I saw other threads where people measured it using other ways than nsight compute, I was wondering if nsight compute is capable of capturing it by looking at elapsed cycles and sm active cycles.
It would also be helpful if there’s a place where I can know more about kernel launch overhead in cuda.
Thanks for the link, this says that nsight compute kernel duration doesn’t involve kernel launch overhead however in this answer Question for sm__elapsed_cycles_sum - #2 by Greg it says otherwise. I’m confused
Nsight Compute is not designed to measure launch overhead. Nsight Compute measures do contain some of the launch overhead.

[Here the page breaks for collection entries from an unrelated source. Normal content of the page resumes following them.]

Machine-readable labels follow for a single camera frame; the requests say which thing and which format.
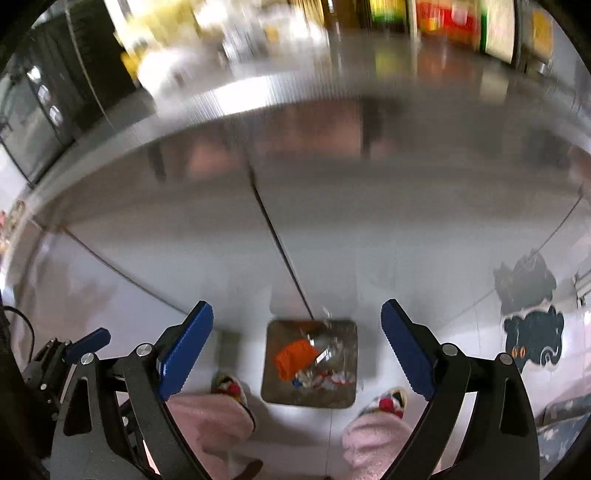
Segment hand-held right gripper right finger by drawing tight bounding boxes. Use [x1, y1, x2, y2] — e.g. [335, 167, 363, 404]
[380, 298, 541, 480]

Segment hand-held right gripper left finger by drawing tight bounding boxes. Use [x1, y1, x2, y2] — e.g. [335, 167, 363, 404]
[51, 300, 214, 480]

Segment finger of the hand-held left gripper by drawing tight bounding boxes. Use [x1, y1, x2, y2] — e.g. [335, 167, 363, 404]
[64, 328, 112, 364]

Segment square steel trash bin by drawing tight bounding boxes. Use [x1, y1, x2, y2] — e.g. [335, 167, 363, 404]
[261, 318, 361, 410]

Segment person's right plush slipper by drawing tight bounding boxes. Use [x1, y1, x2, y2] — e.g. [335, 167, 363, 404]
[361, 387, 410, 420]

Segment person's plush slipper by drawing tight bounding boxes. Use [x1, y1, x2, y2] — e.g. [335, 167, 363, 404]
[211, 373, 256, 428]
[361, 387, 410, 420]

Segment person's left plush slipper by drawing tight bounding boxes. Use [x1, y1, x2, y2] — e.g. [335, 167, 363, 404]
[211, 373, 256, 428]

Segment clear plastic bottle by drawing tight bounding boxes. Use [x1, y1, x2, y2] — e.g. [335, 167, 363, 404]
[302, 318, 357, 371]

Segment red white snack wrapper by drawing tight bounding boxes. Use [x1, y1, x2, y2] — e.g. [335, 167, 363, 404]
[292, 368, 357, 392]

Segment person's left leg pink pants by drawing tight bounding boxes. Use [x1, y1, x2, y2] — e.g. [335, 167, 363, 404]
[165, 392, 264, 480]

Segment black cat-shaped floor mat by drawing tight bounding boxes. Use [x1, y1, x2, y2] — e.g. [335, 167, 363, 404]
[503, 305, 566, 374]

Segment stainless steel counter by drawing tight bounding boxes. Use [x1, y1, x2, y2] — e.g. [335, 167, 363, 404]
[0, 78, 591, 326]

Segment dark cabinet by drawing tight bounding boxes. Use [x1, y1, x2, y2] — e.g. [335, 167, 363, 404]
[0, 0, 141, 185]

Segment black cable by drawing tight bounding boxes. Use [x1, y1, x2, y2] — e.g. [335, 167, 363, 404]
[1, 305, 36, 357]

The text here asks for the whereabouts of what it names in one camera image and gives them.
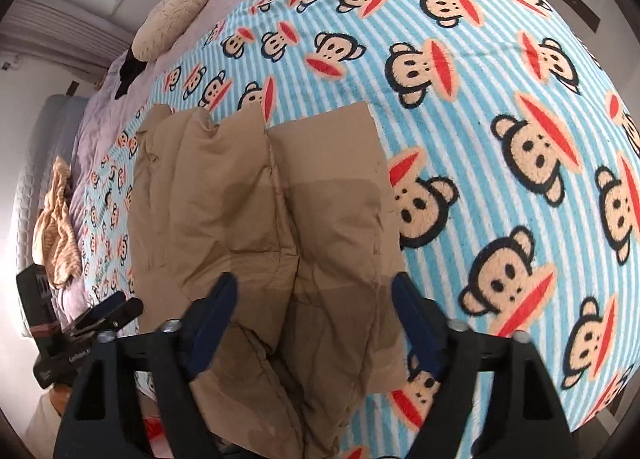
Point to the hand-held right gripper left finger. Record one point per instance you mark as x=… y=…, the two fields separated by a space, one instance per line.
x=215 y=324

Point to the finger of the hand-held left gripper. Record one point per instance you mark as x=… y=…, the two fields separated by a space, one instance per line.
x=115 y=311

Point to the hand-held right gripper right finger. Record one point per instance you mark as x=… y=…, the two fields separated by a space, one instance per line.
x=415 y=319

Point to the beige puffer jacket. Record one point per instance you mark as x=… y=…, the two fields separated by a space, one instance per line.
x=325 y=219

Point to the orange striped cloth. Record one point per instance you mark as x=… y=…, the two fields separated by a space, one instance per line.
x=57 y=234

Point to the grey padded headboard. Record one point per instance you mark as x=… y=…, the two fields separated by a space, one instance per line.
x=45 y=139

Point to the small black cloth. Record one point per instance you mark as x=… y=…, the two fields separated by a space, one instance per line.
x=127 y=71

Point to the striped monkey print blanket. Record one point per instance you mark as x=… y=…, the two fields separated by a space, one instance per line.
x=500 y=89

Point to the cream round pillow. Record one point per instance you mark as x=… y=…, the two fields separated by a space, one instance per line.
x=170 y=19

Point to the small dark wall fitting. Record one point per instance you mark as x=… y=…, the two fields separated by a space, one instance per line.
x=73 y=87

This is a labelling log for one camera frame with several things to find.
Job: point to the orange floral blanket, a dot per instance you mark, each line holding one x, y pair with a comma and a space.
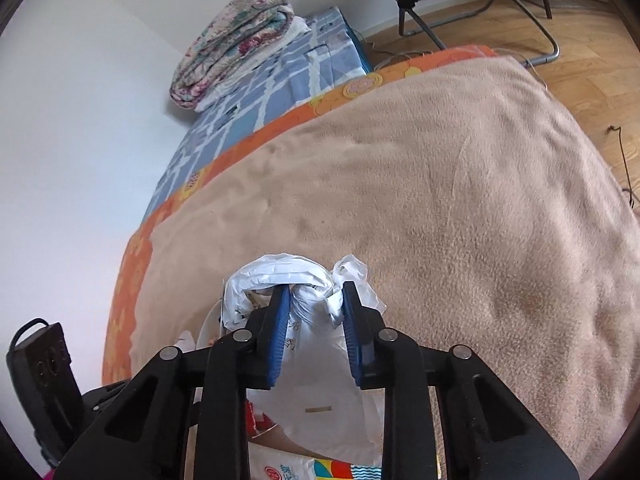
330, 97

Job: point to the colourful snack packet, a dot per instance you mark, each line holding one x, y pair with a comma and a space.
330, 470

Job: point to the blue patterned bedsheet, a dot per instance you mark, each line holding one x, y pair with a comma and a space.
280, 85

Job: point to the red and white wrapper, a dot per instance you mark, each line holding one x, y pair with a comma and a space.
260, 417

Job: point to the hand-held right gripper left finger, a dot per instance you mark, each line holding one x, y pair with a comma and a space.
278, 345

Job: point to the beige fleece blanket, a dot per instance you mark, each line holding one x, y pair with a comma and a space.
425, 200

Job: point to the white plastic bag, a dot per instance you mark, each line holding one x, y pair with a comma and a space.
320, 385

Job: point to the folded floral quilt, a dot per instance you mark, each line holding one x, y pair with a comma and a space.
230, 45

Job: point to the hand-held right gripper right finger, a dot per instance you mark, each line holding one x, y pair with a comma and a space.
353, 345

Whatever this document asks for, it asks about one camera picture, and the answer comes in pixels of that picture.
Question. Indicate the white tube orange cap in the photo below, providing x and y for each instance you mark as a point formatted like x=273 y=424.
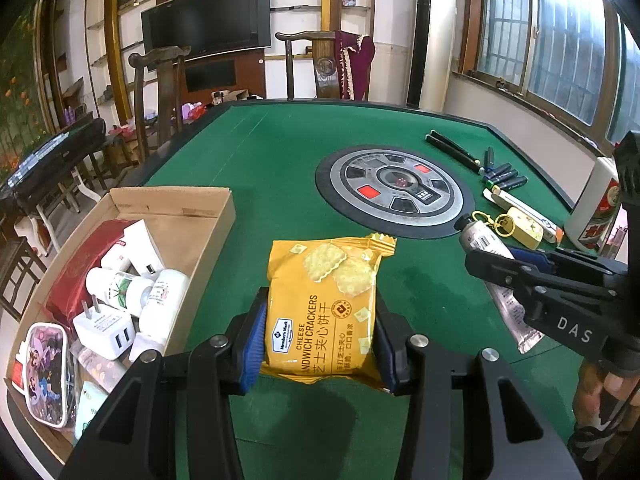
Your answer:
x=117 y=257

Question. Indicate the person's right hand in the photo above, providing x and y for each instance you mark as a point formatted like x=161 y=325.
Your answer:
x=614 y=385

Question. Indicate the white plastic bottle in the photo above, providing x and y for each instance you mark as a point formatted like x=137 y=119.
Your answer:
x=165 y=300

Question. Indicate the white long packet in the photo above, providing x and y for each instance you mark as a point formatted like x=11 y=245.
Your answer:
x=500 y=197

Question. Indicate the black flat television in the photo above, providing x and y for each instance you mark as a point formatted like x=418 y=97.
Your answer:
x=205 y=20

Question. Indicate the yellow cracker packet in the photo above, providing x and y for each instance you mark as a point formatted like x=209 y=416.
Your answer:
x=320 y=310

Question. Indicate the white red small box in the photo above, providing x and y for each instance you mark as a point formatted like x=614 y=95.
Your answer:
x=17 y=367

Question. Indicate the white two-port charger plug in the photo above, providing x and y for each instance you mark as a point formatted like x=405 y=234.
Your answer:
x=100 y=330

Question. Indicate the black stick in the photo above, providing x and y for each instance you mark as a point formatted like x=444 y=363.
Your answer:
x=457 y=146
x=450 y=152

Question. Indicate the white square charger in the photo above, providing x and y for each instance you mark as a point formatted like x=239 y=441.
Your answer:
x=140 y=240

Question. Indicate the standing air conditioner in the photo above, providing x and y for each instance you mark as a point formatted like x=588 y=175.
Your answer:
x=435 y=35

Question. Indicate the white bottle green leaf print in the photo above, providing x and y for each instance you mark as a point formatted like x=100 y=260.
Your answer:
x=117 y=287

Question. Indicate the wooden chair with cloth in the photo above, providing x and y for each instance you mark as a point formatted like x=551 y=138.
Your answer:
x=300 y=60

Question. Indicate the black side table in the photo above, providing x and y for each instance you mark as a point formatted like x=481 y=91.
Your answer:
x=55 y=155

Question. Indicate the cartoon print pouch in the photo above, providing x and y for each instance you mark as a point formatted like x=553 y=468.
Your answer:
x=47 y=370

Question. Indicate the cardboard box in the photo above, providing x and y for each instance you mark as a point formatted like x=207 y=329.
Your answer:
x=200 y=240

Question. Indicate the red foil packet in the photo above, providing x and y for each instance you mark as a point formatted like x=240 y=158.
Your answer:
x=75 y=270

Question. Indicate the maroon fringed cloth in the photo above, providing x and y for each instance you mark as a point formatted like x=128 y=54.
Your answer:
x=357 y=65

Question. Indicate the round grey table centre panel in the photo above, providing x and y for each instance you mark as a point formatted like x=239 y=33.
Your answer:
x=350 y=185

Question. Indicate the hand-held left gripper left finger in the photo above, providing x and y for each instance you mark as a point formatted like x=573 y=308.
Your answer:
x=255 y=345

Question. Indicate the white red liquor box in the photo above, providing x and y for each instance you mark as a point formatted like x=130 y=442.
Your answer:
x=595 y=200

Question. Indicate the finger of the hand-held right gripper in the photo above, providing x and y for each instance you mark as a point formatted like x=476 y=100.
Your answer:
x=535 y=256
x=550 y=305

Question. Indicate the flower wall picture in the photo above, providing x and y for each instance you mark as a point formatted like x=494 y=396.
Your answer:
x=20 y=100

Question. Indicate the silver tube black cap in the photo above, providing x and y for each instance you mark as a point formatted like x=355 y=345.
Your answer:
x=482 y=240

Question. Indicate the dark wooden chair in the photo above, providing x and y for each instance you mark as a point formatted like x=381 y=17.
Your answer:
x=165 y=100

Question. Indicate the blue cartoon tissue packet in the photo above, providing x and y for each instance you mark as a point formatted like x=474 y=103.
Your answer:
x=90 y=410

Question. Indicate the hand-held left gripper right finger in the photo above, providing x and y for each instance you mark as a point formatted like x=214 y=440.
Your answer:
x=385 y=350

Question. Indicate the barred window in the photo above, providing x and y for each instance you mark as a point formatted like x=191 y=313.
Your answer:
x=550 y=35

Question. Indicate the pink toy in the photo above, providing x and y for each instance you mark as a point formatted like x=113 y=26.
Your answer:
x=192 y=111

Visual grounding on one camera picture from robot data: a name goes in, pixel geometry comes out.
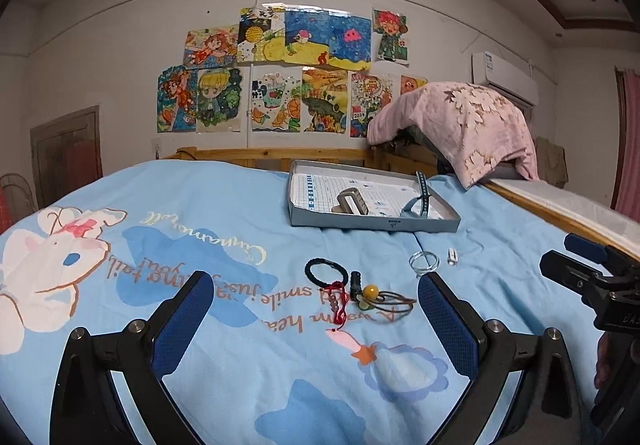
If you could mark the white air conditioner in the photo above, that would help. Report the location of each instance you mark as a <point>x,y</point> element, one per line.
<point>505,72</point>

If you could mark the black hair clip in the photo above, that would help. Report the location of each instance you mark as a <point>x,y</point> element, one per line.
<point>356,280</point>

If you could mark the beige hair claw clip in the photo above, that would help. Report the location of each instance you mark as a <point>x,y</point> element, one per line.
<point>352,202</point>

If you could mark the pink flowered blanket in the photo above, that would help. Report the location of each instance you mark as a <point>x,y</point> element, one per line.
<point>450,125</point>

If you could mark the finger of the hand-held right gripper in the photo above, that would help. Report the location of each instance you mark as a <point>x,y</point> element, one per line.
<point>587,247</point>
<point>570,270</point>

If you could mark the olive hanging cloth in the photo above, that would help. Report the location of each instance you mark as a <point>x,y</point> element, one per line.
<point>550,160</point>

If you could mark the grey cardboard box tray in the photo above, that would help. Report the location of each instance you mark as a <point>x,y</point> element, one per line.
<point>350,222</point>

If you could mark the printed blue bed sheet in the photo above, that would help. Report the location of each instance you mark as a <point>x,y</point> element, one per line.
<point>250,205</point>

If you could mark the silver alligator hair clip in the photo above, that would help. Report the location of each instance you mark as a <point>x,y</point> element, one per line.
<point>452,257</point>

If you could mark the pink curtain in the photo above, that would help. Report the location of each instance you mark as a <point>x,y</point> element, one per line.
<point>630,140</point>

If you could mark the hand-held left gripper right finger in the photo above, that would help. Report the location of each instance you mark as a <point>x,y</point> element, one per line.
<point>445,320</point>

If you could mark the white mattress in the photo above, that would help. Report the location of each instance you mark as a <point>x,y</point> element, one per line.
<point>550,202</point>

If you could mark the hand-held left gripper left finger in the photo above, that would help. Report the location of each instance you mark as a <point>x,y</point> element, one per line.
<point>185,320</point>

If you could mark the teal ribbon band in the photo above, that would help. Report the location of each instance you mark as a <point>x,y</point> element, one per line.
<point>424,190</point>

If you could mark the person's right hand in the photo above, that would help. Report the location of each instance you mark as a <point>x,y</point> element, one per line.
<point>601,360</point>

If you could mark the white wall hook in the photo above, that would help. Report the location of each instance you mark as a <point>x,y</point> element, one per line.
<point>157,147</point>

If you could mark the group of children's wall drawings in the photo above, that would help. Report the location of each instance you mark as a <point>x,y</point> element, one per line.
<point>320,40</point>

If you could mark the red checkered cloth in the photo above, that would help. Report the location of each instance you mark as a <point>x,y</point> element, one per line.
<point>5,210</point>

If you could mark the brown wooden door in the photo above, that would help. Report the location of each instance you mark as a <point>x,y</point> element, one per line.
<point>65,150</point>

The ASCII diagram below is a GPU timeline. This timeline does not include overhead of the CUDA driver command buffer creation, command buffer submission, and the GPU to switch to the command buffer.
GPU TIMELINE
time -->
FE [1][2][3] [8]
SCHED [4]
CWD [5] [7]
SM [6--------------]
UNITS
FE - Front End - Process command buffers.
SCHED - Compute Work Scheduler - Manages and prioritizes grid launches.
CWD - Compute Work Distributor - Rasterizes grids, distributes thread blocks to SMs, tracks thread block and grid completion, performs post-grid complete tasks.
GPU RANGES
[1] Driver specific updates before the launch including but not limited to:
- resize local memory, printf, or device heap
- upload device code
[2] Commands to setup launch including copying kernel parameters, texture bindings, etc. to device memory.
[3] Commands to launch the grid.
[4] Scheduler prioritizes grid and pass highest priority grids to CWD.
[5] CWD queries SMs to see how many thread blocks can fit on each SM. CWD rasterizes the grid and launches thread blocks.
[6] SM execute the kernel
[7] CWD receives last thread block complete and executed grid complete tasks.
[8] Front end continues to process commands for the stream.
TOOLS
Nsight Compute measures from [3] to the start of [8].
Nsight Systems measures from the start of [6] to middle of [7].
If you launch a 1 warp grid then
sm__cycles_elapsed.max - sm__cycles_active.max is approximately the overhead of [4] to [7].